Comments (10) Post a Comment
Keith j Posted Jan 19, 2012 10:23 PM PST
Is there anyway you could do a comparison between the Epson and Panasonic with input lag. I am leaning toward the Epson with it's deeper black level and higher brightness, but I play a lot of video games and I want to see if the two projectors are noticeably different with lag. Thanks, this would be such a huge help.

Paddy Posted Jan 20, 2012 12:42 PM PST
Looking forward to rankings regardless of the 3D mode, it's just too gimmicky. I'm anxious to see rankings based solely on 2D evaluation. Thanks guys!
Van Posted Jan 20, 2012 9:32 PM PST
Game performance makes a big difference to me. Between the Epson 5010 and the Panny AE 7000 which is better and why for use w/a PS3?
iaw Posted Jan 21, 2012 9:49 PM PST
hmmm...if the $3,000 projectors are getting close to video perfection, then maybe it is time to focus more on buying and comparing the $1,500 projectors.

of course, there are also various environmental factors. for me, heat and noise sitting next to the projector matters a lot. as the picture differences are decreasing, these other factors may make more of a difference. maybe these sections should be upgraded in future reviews.
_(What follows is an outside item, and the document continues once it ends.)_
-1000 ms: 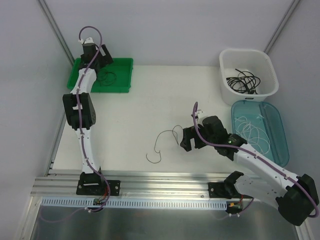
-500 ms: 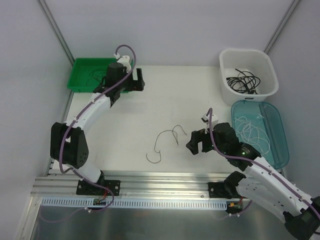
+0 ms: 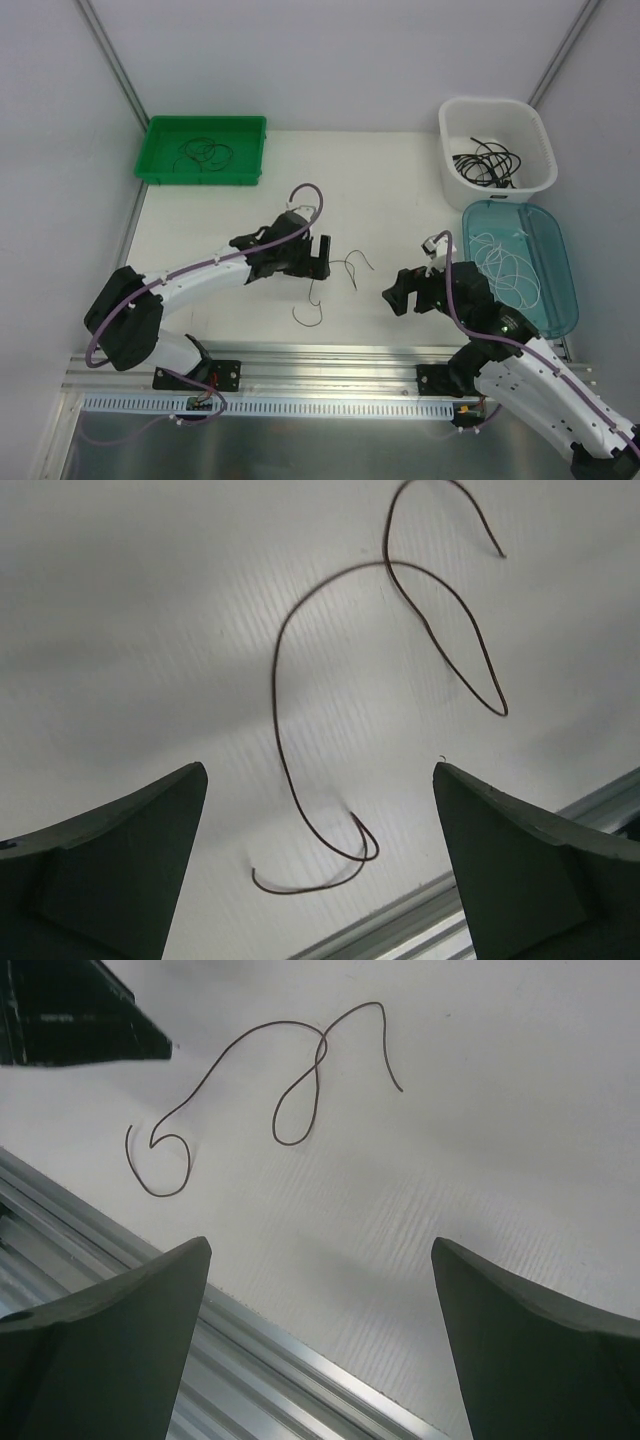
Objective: Untangle the cables
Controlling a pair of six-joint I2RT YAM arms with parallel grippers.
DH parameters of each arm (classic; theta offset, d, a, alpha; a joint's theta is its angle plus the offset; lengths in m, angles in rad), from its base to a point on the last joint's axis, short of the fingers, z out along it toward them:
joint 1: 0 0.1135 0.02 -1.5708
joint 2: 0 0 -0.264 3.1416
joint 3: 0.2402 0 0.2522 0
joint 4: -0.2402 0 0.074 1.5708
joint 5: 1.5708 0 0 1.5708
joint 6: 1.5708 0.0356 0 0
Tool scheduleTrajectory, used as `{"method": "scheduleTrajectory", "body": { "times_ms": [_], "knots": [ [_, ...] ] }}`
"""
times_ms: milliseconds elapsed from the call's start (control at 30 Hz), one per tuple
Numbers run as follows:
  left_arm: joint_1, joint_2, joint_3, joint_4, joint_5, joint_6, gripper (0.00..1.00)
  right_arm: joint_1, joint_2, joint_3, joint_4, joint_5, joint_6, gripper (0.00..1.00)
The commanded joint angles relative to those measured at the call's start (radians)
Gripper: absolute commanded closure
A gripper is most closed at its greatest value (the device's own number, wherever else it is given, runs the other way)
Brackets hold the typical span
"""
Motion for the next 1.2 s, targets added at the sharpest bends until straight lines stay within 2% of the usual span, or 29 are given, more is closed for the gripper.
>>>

thanks for the great job on this site.
Brad Posted Jan 23, 2012 9:34 AM PST
I continue to notice many people after your reviews are asking for input lag numbers, but notice once again on the above article, it is not mentioned. A lot of peeps will use these for games 50% of the time or more. Please please please in your round up discuss input lag with games like Halo. As you stated, picture quality is so close these days, but this one measurement could make all the difference.
Paul Posted Jan 23, 2012 5:19 PM PST
So any updates on the acre [Acer] review?
GSwany Posted Jan 23, 2012 6:56 PM PST
I'm on the fence with the Epson 5010. Any idea if/when you all might review the 6010? It's $900 more street price, but comes with 2 pairs of glasses and a spare lamp. I'm really wondering if the image is improved enough over the 5010 to make it worth a couple hundred bucks more to me.
Roger Posted Jan 24, 2012 8:39 AM PST
I am also very interested in input lag for gaming. It should be a part of every review.
Zirb Posted Jan 24, 2012 8:29 PM PST
I agree, a section for the input lag would be great. I too am a man-child with a love for the games. And oh, ya, the wife says 2D video performance is a must as well.
PatB Posted Jan 26, 2012 9:33 AM PST
One reason why there will always be disputation and controversy in HT is that the major pieces are usually bought separately. When you buy a flat panel TV you get the whole package as one unit. But people buy projectors and screens separately. I use a Da-Lite HP with a 2.4 gain. This retroflective screen works in my room set up. So if you report that a certain projector is admirable but has only 400 lumens, I figure 960 lumens in my HT. I went through every projector review you posted and all of them gave me at least 15 Foot-Candles. An HP screen also lets you use a bulb for an extra thousand hours, or allows you to run in econo mode for lower noise.